Diverso il punto di vista della vicepresidente BEI Gelsomina Vigliotti, secondo la quale stiamo assistendo ad una evoluzione davanti alla quale siamo chiamati necessariamente a reagire in qualche modo. L’Europa ha fatto una scelta di campo all’avanguardia sulle rinnovabili, incentivate e spinte da politiche dedicate. C’è bisogno di accelerare negli investimenti, di interventi, di cooperazione e la tecnologia è di enorme aiuto - ha affermato Gelsomina Vigliotti. Accelerare il finanziamento della ricerca e dello sviluppo, investire sull’efficientamento energetico, ciò che si può fare in termini di risparmio energetico per ridurre il fabbisogno. E’ vero che l’Europa contribuisce in minima parte alle emissioni globali  - ha detto la vicepresidente BEI - ma è pur vero che siamo anche degli apripista. 
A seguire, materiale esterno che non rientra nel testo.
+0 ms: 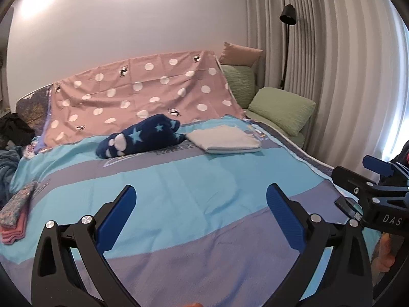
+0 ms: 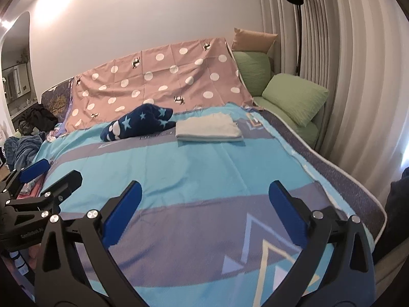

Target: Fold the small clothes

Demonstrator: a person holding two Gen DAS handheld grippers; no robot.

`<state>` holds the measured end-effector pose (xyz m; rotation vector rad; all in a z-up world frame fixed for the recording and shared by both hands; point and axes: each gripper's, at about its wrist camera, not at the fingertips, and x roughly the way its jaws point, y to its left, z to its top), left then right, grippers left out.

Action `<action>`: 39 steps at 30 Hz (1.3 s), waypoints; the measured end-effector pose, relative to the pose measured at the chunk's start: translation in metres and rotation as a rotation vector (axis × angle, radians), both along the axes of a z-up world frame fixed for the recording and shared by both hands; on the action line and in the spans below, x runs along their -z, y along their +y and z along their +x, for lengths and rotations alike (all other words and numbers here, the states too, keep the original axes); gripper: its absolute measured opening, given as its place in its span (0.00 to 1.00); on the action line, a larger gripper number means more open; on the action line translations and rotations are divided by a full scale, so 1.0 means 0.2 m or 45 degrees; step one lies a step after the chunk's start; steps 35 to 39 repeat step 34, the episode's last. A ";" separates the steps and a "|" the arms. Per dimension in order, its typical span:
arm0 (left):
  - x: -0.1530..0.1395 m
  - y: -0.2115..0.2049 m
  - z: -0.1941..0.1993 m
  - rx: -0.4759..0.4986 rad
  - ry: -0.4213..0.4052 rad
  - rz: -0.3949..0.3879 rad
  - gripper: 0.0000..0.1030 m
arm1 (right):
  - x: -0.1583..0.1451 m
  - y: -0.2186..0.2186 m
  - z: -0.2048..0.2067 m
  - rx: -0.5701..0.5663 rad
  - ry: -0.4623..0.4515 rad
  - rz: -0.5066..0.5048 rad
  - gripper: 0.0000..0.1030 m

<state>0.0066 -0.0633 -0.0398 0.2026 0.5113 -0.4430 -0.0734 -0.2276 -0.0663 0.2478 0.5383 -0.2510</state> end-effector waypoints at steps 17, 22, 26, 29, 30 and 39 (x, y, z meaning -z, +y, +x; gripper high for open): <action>0.02 0.21 -0.10 -0.029 0.059 -0.036 0.99 | 0.00 0.13 -0.06 -0.007 0.029 -0.031 0.98; 0.04 0.25 -0.12 -0.043 0.067 -0.023 0.99 | 0.00 0.14 -0.05 -0.005 0.033 -0.032 0.98; 0.05 0.27 -0.13 -0.038 0.084 -0.027 0.99 | 0.00 0.15 -0.06 -0.009 0.038 -0.035 0.98; 0.04 0.28 -0.14 -0.035 0.076 -0.026 0.99 | 0.00 0.17 -0.06 -0.014 0.040 -0.039 0.98; 0.04 0.28 -0.14 -0.034 0.076 -0.026 0.99 | 0.00 0.17 -0.06 -0.015 0.041 -0.040 0.98; 0.04 0.28 -0.14 -0.035 0.082 -0.025 0.99 | 0.00 0.18 -0.06 -0.017 0.043 -0.047 0.98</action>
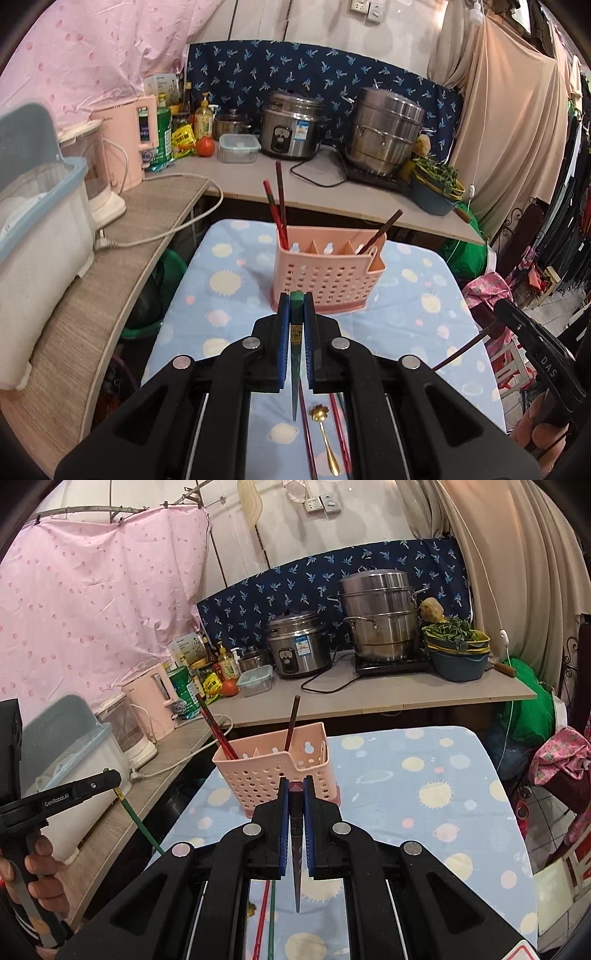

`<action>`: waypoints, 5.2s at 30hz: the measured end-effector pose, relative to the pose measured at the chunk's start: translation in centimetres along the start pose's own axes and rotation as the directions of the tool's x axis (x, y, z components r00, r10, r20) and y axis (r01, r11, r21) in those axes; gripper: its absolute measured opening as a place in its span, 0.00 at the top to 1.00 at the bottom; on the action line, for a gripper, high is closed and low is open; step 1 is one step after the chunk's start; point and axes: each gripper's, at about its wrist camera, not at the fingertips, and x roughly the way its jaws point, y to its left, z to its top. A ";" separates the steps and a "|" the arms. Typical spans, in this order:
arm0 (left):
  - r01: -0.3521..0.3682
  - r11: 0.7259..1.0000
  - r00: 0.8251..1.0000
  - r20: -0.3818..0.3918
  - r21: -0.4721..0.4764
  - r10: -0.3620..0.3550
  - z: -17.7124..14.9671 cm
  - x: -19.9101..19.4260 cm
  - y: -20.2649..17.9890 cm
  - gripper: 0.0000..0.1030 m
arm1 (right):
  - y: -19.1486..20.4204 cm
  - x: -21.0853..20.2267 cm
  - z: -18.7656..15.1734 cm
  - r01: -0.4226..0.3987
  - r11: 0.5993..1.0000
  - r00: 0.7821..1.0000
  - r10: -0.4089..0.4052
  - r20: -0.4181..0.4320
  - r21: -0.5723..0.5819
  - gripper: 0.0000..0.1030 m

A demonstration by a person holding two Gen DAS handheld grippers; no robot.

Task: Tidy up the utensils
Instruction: 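Lift both chopsticks and lower them into the pink basket, then open both tools and withdraw them back over the remaining utensils, then grasp a green chopstick with the right tool while the left tool grasps a dark-red chopstick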

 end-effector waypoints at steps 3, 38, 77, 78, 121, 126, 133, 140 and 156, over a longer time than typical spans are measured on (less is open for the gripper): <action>0.006 1.000 1.000 0.028 0.007 -0.007 1.4 -0.3 -0.5 0.93 | 0.3 0.0 1.4 -0.012 1.000 1.000 0.012 0.026 0.001 0.93; -0.040 0.999 0.986 0.161 -0.006 0.040 13.9 8.0 -1.6 0.93 | 0.4 14.0 11.4 -0.061 0.991 0.997 0.053 0.064 0.122 0.93; -0.070 0.997 0.997 -0.006 0.032 0.070 5.0 7.5 -2.0 0.74 | 2.1 9.2 1.9 -0.037 0.999 0.997 0.040 -0.072 0.037 0.77; -0.071 0.997 0.997 -0.011 0.030 0.072 4.5 7.4 -2.0 0.73 | 2.2 8.8 1.3 -0.035 0.999 0.996 0.037 -0.079 0.026 0.77; -0.141 0.985 0.950 -0.268 0.101 0.163 -17.6 5.5 -0.9 0.40 | 1.2 2.2 -20.6 0.031 0.999 0.917 -0.040 -0.397 -0.029 0.69; -0.137 0.985 0.946 -0.282 0.108 0.162 -18.8 5.4 -1.2 0.36 | 1.5 2.1 -21.6 0.028 0.999 0.910 -0.040 -0.412 -0.036 0.69; -0.130 0.986 0.940 -0.304 0.106 0.156 -20.0 5.3 -1.1 0.36 | 2.8 1.9 -22.4 0.001 0.999 0.909 -0.023 -0.417 -0.054 0.69; -0.124 0.986 0.934 -0.323 0.111 0.154 -20.9 5.5 -1.1 0.35 | 3.8 2.5 -23.3 -0.011 0.997 0.902 -0.026 -0.430 -0.082 0.69; -0.102 0.990 0.923 -0.360 0.103 0.132 -21.9 6.2 -1.3 0.34 | 2.9 2.8 -23.7 0.043 0.992 0.910 -0.088 -0.406 -0.119 0.94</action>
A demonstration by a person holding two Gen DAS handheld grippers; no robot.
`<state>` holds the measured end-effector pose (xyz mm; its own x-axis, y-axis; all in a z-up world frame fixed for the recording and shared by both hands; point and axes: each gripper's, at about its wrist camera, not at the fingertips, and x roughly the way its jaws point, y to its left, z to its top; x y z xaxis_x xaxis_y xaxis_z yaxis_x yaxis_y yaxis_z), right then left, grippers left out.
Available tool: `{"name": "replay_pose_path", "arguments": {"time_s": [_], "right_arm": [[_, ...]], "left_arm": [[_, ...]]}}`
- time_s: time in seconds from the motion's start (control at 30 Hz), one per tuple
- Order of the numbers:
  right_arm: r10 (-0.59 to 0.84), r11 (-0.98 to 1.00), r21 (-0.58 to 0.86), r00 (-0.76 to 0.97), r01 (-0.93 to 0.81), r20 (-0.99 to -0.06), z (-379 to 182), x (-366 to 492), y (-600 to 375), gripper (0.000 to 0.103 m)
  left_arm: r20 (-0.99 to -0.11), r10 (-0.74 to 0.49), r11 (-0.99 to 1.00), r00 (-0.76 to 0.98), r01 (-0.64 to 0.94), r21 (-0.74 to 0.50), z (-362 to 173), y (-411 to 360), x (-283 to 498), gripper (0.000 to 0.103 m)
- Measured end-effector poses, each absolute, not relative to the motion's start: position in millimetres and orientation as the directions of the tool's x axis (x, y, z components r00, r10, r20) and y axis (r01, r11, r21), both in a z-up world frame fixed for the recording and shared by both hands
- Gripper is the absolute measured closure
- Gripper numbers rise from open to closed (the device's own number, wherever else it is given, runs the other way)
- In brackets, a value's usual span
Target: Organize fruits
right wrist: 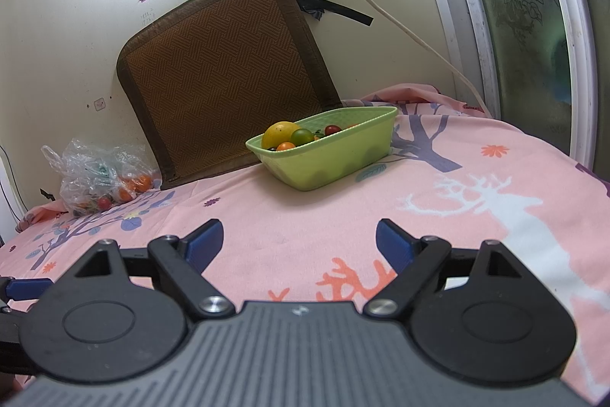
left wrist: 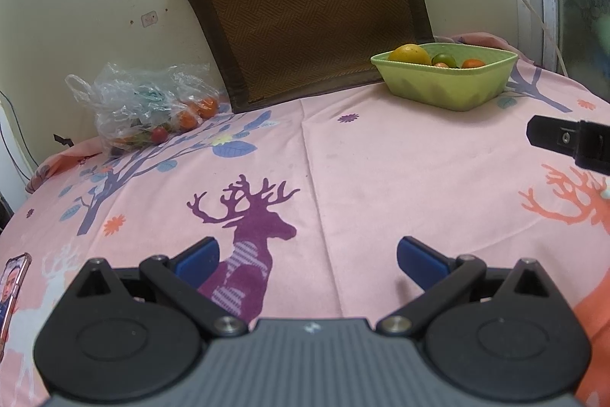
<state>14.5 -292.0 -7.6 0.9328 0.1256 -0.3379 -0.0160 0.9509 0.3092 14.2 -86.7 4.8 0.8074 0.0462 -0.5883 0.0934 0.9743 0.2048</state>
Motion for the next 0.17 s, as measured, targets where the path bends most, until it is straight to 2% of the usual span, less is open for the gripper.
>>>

"Di certo le azioni messe in campo dall’Europa sono relativamente ininfluenti - ha commentato Il presidente di Techvisory Franco Bernabè - ma dopo vent’anni di politiche energetiche importanti, è un dato di fatto che di fronte a tutto ciò che è stato fatto, compresi i 200miliardi, l’impatto non si può che definire modesto: le rinnovabili moderne, eolico e solare valgono il 2%, il 10% valgono le rinnovabili biologiche solide e liquide, l’80% è fossile, il 5% è il nucleare, il 3% è l’idroelettrico. Oggi - ha spiegato Franco Bernabè -  tutta la transizione energetica si basa sul processo dell’elettrificazione che sta viaggiando verso l’obiettivo net zero. Ma la vera sfida rimane la riduzione della C02 nell’atmosfera. L’Europa, per parte sua, ha contribuito molto: fra il ’90 ed oggi è diminuita del 35%. Gli obiettivi sono importanti ma non devono essere troppo lontani".